### TASK REQUIREMENTS
For the data below, give again exactly the lines from the one containing "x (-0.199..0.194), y" through the one containing "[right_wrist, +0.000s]", both ends included, and no others.

### DATASET CONTENT
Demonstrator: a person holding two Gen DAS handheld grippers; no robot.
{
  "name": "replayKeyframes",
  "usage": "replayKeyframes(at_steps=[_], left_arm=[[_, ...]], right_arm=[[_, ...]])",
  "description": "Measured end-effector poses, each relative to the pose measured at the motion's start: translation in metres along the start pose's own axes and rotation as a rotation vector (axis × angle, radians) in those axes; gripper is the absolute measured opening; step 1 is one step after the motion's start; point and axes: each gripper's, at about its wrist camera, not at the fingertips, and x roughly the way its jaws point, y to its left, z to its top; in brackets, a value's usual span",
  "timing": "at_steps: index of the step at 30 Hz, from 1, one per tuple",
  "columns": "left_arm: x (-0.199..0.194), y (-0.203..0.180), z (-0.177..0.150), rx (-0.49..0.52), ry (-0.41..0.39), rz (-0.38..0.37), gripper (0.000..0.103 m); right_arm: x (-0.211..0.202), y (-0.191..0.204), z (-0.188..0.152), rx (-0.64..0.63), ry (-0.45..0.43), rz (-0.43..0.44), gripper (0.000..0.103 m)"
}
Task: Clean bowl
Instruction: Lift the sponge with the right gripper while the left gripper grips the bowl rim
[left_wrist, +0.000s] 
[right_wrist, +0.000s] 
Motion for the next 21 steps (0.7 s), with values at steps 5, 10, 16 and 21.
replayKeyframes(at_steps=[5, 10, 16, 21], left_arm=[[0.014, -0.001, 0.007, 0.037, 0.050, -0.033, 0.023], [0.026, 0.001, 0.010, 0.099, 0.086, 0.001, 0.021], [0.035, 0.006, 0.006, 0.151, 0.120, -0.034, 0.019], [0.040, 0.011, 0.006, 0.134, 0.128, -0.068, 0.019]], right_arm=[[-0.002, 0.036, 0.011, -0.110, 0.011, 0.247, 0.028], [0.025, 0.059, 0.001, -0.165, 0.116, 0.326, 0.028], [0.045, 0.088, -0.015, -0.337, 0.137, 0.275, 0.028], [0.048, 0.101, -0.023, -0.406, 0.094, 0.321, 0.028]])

### SOLUTION
  "columns": "left_arm: x (-0.199..0.194), y (-0.203..0.180), z (-0.177..0.150), rx (-0.49..0.52), ry (-0.41..0.39), rz (-0.38..0.37), gripper (0.000..0.103 m); right_arm: x (-0.211..0.202), y (-0.191..0.204), z (-0.188..0.152), rx (-0.64..0.63), ry (-0.45..0.43), rz (-0.43..0.44), gripper (0.000..0.103 m)"
}
Task: Clean bowl
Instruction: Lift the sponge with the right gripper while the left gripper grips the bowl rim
[left_wrist, +0.000s] 
[right_wrist, +0.000s] 

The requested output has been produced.